Pivovarnick, 53, and Sartor, 38, met 16 years ago through an AOL chat room. The couple talked online for a few months before they met in person.
Pivovarnick was apprehensive about the meeting but was taken aback by Sartor’s charm.
“When we first met, I was just taken with how cute he was,” Pivovarnick said. “We had been talking online for a while and you expect a troll on the other end.”
Sartor felt the same and said he was relieved to see how honest, and attractive, Pivovarnick was.
Even though they’ve been together 16 years, Pivovarnick still can’t add Sartor on his health insurance and the couple has encountered struggles when filing taxes.
The pair said they had planned to sue the state of Pennsylvania for the right to marry but, when they contacted the ACLU, they found that plans to do the same were well underway.
They later received an email from the agency about the contest.
“All my life I grew up thinking [marriage equality] could never happen,” Sartor said. “I figured, why is my home state so bigoted and close-minded?

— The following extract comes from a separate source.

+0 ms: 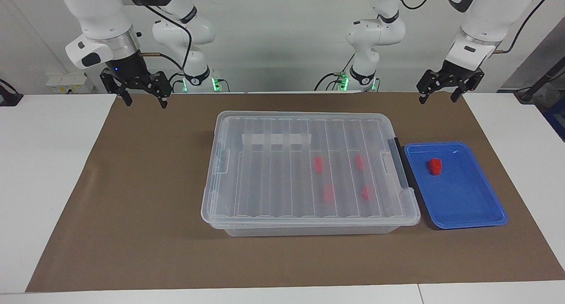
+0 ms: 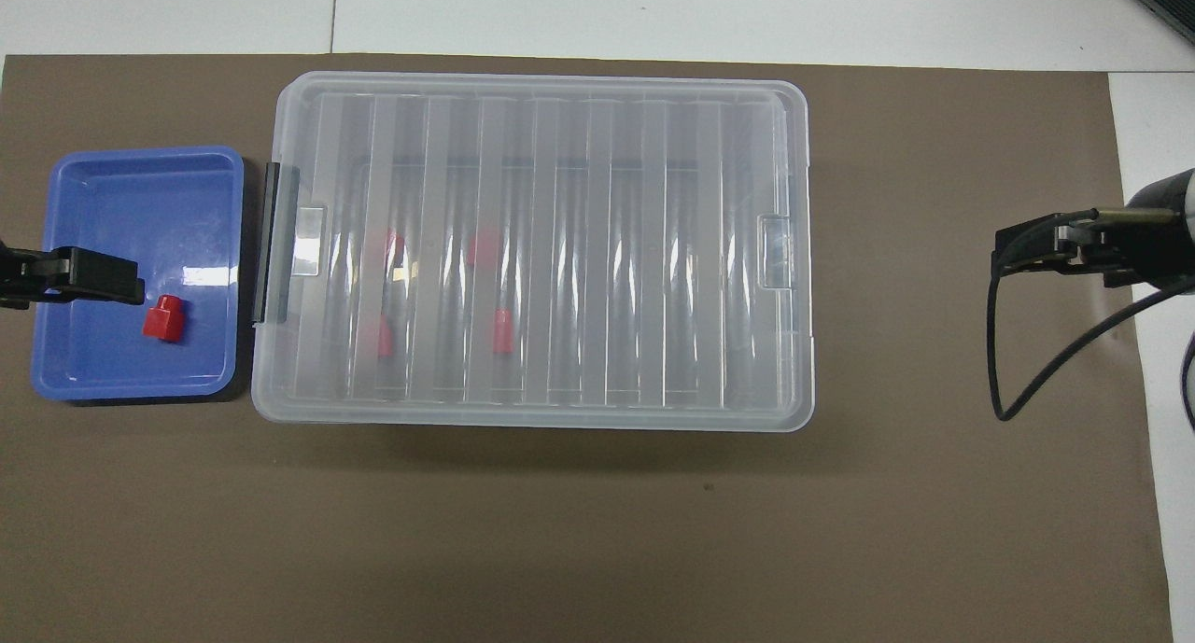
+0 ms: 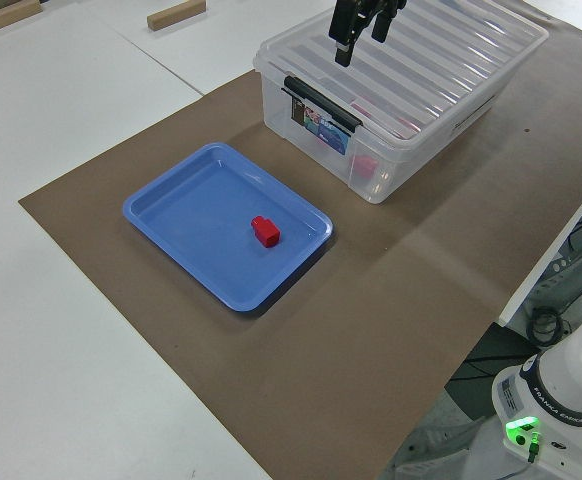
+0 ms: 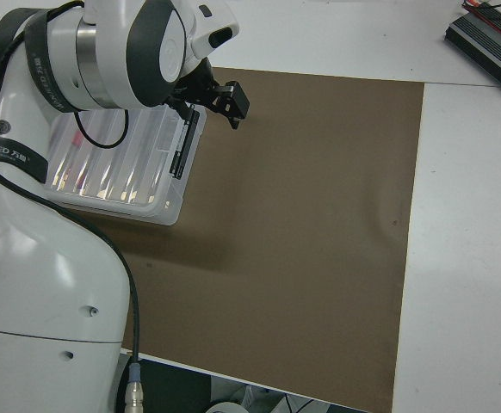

And it still is, so that is really why we entered the contest. It is not just for me and John. It is for everybody. Not everyone can get married. It takes away from everybody.”
The couple has a unique plan on how to cross state lines, akin to performance art.
They proposed crossing the Pennsylvania-New York border, leaving portraits of staunchly anti-equality figures like Gov. Corbett and Rick Santorum beneath broken glass on the Pennsylvania side, accompanied by friends and family holding signs with antigay statements made by Pennsylvania political pundits. On the New York side, the couple would be greeted by photos of marriage-equality supporters.
Sartor, an artist, said they would use some of the ACLU money towards staging the performance-art piece.
“Part of the money will got towards the wedding but we don’t intend on having a huge wedding,” he said. “We wanted to put it towards my art that will get the message about marriage equality out there.”